GIVEN ENTRIES.
━━━
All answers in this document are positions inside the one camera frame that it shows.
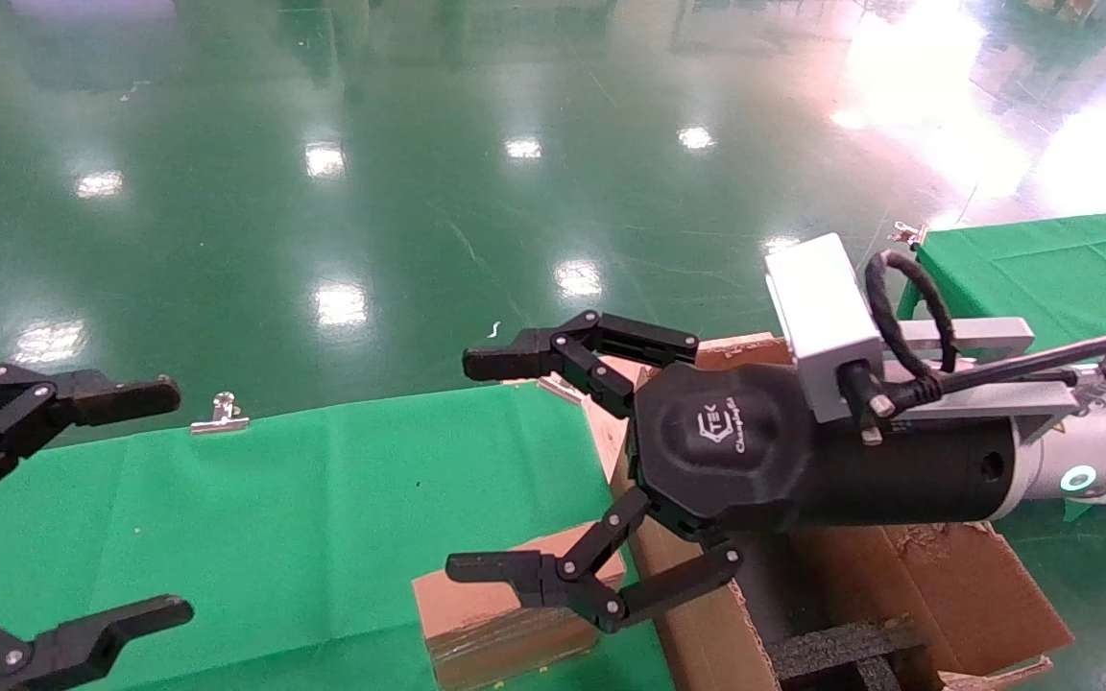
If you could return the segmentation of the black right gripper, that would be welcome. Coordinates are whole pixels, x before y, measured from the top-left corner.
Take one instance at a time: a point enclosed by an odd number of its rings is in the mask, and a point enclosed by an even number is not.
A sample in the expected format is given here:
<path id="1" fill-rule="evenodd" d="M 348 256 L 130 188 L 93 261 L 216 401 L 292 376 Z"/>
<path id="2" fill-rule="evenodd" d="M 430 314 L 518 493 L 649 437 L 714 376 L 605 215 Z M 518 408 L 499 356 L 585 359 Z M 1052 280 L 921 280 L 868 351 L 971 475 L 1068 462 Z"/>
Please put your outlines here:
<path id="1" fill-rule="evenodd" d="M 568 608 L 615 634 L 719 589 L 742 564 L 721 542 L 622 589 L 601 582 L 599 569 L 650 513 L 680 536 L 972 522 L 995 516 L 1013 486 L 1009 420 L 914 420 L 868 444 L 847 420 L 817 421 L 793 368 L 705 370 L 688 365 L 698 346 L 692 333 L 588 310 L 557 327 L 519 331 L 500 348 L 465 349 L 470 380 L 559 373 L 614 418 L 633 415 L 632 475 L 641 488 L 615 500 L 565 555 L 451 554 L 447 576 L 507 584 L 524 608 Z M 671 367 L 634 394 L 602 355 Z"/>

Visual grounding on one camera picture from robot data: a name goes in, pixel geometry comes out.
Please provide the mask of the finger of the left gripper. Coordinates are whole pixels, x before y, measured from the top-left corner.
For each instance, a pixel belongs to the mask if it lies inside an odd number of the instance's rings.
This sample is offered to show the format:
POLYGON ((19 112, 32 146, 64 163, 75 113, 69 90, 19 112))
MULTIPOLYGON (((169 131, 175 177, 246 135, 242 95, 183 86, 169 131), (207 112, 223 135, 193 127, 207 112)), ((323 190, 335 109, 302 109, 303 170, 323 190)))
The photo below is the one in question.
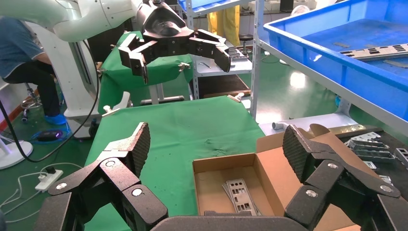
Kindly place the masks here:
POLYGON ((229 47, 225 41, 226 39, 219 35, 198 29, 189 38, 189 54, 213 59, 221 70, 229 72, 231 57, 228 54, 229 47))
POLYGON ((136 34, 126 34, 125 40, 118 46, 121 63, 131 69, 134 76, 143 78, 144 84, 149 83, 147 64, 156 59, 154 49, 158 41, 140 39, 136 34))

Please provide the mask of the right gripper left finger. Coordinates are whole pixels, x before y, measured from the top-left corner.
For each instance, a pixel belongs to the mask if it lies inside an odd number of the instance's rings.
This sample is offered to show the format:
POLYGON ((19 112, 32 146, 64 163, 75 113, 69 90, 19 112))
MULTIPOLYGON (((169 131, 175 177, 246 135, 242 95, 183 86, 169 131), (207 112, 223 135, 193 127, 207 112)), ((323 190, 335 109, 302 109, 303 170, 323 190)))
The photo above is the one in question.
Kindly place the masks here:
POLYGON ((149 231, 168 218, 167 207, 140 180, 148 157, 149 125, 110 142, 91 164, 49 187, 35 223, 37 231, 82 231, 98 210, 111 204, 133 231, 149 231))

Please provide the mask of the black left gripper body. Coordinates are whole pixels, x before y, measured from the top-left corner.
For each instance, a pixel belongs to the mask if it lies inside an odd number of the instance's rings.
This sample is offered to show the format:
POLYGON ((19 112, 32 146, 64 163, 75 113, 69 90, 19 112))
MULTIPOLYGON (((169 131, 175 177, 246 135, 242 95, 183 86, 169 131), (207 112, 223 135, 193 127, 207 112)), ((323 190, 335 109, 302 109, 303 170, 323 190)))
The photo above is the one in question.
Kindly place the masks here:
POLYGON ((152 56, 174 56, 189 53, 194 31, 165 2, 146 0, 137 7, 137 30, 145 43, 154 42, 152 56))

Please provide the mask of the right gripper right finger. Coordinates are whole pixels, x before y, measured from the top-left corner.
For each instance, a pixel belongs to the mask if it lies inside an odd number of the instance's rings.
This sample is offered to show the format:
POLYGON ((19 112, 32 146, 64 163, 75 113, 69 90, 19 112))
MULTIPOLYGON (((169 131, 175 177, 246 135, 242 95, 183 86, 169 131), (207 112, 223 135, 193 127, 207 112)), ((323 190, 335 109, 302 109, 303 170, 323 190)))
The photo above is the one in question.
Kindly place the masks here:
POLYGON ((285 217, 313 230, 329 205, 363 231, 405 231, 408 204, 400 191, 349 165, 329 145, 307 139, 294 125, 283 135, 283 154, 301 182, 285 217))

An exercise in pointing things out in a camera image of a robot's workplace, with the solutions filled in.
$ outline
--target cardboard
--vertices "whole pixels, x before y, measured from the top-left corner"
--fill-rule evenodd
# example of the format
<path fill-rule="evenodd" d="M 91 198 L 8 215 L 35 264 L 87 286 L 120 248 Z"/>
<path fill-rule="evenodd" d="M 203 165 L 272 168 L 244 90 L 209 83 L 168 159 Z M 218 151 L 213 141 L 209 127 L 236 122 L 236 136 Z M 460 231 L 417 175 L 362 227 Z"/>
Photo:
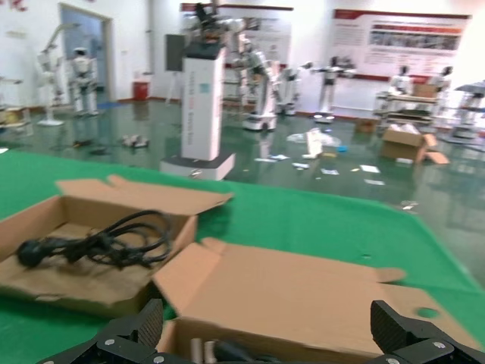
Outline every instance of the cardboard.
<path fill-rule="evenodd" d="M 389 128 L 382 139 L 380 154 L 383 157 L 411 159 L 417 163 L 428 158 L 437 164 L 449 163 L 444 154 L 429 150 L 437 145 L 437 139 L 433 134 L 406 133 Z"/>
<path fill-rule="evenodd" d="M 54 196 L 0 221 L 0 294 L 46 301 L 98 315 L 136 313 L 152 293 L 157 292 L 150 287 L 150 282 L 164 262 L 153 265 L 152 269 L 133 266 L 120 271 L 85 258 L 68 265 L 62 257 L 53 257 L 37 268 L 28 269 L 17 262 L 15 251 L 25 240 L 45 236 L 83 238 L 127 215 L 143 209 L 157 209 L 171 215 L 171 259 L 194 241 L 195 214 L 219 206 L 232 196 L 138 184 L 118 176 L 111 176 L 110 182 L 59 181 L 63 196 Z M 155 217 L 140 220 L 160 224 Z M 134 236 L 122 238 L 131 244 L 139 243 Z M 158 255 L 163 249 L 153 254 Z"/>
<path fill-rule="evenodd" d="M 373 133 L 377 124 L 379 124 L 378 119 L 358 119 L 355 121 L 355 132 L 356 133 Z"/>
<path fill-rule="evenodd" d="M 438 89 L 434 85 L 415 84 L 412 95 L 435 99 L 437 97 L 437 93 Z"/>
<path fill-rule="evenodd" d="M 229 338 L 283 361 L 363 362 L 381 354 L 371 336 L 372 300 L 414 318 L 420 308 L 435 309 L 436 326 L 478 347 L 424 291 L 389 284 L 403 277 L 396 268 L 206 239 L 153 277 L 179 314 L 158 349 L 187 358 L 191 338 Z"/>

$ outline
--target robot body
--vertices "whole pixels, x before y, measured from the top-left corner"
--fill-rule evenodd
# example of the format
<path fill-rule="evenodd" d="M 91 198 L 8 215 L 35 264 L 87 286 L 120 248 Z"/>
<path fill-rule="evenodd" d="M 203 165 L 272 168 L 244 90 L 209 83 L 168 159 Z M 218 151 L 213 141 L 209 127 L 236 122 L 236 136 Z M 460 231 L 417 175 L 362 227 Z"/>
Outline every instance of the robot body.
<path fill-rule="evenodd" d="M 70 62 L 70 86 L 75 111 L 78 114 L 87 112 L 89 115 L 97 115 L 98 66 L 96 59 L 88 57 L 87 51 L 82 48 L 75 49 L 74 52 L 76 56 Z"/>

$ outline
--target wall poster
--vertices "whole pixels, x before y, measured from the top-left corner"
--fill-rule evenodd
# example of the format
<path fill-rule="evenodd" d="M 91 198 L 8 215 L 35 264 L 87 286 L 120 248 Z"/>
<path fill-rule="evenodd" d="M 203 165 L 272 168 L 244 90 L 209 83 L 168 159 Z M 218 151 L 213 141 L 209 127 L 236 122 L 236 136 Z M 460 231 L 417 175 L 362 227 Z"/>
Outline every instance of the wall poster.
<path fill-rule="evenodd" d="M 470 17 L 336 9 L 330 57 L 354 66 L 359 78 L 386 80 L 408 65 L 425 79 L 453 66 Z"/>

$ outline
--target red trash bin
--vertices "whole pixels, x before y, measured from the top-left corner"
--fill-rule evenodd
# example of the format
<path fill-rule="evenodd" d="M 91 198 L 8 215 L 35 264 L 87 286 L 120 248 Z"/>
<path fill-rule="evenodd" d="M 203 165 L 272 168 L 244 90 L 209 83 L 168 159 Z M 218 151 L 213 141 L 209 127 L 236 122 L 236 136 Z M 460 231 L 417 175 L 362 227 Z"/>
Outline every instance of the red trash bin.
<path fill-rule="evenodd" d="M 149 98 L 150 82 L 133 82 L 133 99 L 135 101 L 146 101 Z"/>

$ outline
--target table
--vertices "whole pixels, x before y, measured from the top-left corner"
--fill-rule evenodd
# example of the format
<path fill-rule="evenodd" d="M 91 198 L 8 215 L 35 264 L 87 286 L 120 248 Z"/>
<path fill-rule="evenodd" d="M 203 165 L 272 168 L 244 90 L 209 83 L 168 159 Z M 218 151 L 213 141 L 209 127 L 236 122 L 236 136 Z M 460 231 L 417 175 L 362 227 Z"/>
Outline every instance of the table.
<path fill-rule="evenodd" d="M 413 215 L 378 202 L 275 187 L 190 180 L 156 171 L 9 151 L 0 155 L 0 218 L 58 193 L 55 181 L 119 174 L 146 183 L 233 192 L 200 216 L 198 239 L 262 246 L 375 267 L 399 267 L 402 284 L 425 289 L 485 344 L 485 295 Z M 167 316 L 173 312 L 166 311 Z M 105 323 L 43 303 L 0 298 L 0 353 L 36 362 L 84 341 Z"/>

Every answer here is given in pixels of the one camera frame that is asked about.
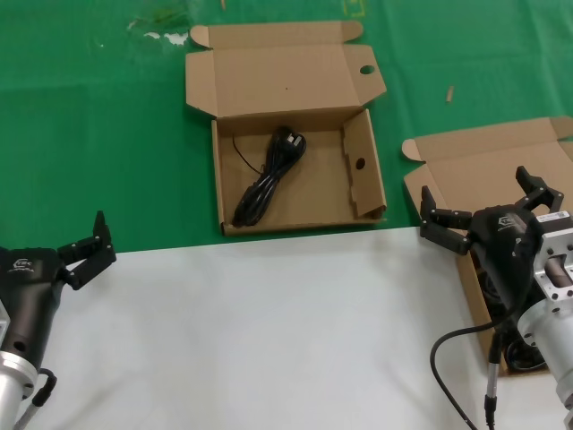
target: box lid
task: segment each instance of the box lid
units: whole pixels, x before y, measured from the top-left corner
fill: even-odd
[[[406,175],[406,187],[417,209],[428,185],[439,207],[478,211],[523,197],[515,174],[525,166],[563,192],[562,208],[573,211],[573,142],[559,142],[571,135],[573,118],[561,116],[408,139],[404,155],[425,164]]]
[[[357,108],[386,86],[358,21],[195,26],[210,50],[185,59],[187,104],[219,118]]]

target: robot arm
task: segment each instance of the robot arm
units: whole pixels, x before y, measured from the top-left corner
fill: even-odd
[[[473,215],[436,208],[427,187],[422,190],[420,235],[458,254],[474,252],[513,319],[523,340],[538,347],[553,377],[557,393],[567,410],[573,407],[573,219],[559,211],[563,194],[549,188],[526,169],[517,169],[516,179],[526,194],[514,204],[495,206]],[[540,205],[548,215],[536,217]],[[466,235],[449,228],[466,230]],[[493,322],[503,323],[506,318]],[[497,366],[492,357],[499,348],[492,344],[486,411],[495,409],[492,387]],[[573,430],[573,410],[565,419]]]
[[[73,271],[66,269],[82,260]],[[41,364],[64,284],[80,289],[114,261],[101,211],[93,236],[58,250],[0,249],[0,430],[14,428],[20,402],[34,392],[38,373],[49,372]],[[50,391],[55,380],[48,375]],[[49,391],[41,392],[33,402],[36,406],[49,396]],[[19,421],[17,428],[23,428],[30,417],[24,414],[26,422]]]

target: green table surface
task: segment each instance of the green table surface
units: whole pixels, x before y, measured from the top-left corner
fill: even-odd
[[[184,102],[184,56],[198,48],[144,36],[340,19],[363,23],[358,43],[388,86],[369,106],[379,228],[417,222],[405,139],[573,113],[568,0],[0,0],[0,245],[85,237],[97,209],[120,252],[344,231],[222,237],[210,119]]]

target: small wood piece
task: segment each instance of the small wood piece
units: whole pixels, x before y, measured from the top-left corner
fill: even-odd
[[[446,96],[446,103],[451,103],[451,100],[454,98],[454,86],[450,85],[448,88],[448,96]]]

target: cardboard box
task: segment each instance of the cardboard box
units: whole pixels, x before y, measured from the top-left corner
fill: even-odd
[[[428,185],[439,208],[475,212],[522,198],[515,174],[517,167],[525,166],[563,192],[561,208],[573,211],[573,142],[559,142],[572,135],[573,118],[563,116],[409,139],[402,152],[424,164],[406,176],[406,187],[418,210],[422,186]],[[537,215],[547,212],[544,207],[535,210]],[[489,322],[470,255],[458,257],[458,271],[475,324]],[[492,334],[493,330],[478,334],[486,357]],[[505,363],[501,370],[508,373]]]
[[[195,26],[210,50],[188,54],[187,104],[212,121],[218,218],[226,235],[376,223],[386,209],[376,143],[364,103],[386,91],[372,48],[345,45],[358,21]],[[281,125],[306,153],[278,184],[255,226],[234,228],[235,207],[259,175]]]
━━━
Gather every line from the entries above where the word "task" appears, and copy them.

task: segment each instance of the box lid
task: segment each instance of the robot arm
task: segment each instance of the green table surface
task: segment each instance of the small wood piece
task: segment each instance of the cardboard box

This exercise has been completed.